» ASSIGNMENT
Even if the data beneath seems repetitive, write it all out again exactly.

» SUPPLIED INFORMATION

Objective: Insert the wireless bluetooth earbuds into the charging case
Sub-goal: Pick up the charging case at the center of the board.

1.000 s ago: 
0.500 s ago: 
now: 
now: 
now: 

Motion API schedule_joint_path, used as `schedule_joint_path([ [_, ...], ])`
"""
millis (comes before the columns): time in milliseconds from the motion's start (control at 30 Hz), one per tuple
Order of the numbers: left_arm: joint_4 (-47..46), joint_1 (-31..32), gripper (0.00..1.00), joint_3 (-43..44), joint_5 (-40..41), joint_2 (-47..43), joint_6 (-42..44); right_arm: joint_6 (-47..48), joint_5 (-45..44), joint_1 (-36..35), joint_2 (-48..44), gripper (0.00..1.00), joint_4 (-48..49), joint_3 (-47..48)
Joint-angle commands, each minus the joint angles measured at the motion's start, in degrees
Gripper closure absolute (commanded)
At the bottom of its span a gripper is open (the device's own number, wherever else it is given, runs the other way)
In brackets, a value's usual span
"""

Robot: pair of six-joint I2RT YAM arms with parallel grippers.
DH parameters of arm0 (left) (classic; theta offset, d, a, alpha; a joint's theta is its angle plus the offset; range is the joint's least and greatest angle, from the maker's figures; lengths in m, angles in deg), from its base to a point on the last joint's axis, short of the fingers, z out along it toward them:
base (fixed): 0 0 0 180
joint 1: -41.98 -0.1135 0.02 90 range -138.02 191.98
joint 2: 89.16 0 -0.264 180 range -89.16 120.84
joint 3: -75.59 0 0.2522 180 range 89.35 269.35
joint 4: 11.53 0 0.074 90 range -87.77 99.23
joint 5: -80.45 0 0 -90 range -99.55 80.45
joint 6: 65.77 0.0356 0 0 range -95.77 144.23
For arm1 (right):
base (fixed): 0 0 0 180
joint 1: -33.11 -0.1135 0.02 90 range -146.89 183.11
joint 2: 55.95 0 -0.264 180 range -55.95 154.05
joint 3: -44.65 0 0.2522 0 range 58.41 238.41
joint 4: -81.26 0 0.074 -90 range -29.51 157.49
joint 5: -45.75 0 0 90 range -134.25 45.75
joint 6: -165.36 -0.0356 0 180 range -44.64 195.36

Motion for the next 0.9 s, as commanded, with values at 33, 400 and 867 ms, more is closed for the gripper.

» EXERCISE OUTPUT
Objective: Insert the wireless bluetooth earbuds into the charging case
Sub-goal: Pick up the charging case at the center of the board.

1.000 s ago: 
0.500 s ago: 
now: 
now: 
now: 

Motion API schedule_joint_path, used as `schedule_joint_path([ [_, ...], ])`
"""
millis (comes before the columns): time in milliseconds from the motion's start (control at 30 Hz), one per tuple
Order of the numbers: left_arm: joint_4 (-47..46), joint_1 (-31..32), gripper (0.00..1.00), joint_3 (-43..44), joint_5 (-40..41), joint_2 (-47..43), joint_6 (-42..44); right_arm: joint_6 (-47..48), joint_5 (-45..44), joint_1 (-36..35), joint_2 (-48..44), gripper (0.00..1.00), joint_4 (-48..49), joint_3 (-47..48)
Joint-angle commands, each minus the joint angles measured at the motion's start, in degrees
Gripper closure absolute (commanded)
At the bottom of its span a gripper is open (the device's own number, wherever else it is given, runs the other way)
In brackets, a value's usual span
"""

Robot: pair of six-joint I2RT YAM arms with parallel grippers.
DH parameters of arm0 (left) (classic; theta offset, d, a, alpha; a joint's theta is its angle plus the offset; range is the joint's least and greatest angle, from the maker's figures; lengths in m, angles in deg), from its base to a point on the last joint's axis, short of the fingers, z out along it toward them:
base (fixed): 0 0 0 180
joint 1: -41.98 -0.1135 0.02 90 range -138.02 191.98
joint 2: 89.16 0 -0.264 180 range -89.16 120.84
joint 3: -75.59 0 0.2522 180 range 89.35 269.35
joint 4: 11.53 0 0.074 90 range -87.77 99.23
joint 5: -80.45 0 0 -90 range -99.55 80.45
joint 6: 65.77 0.0356 0 0 range -95.77 144.23
For arm1 (right):
base (fixed): 0 0 0 180
joint 1: -33.11 -0.1135 0.02 90 range -146.89 183.11
joint 2: 55.95 0 -0.264 180 range -55.95 154.05
joint 3: -44.65 0 0.2522 0 range 58.41 238.41
joint 4: -81.26 0 0.074 -90 range -29.51 157.49
joint 5: -45.75 0 0 90 range -134.25 45.75
joint 6: -165.36 -0.0356 0 180 range -44.64 195.36

Motion for the next 0.9 s, as commanded, with values at 33, 400 and 867 ms, more is closed for the gripper.

This answer requires no additional content.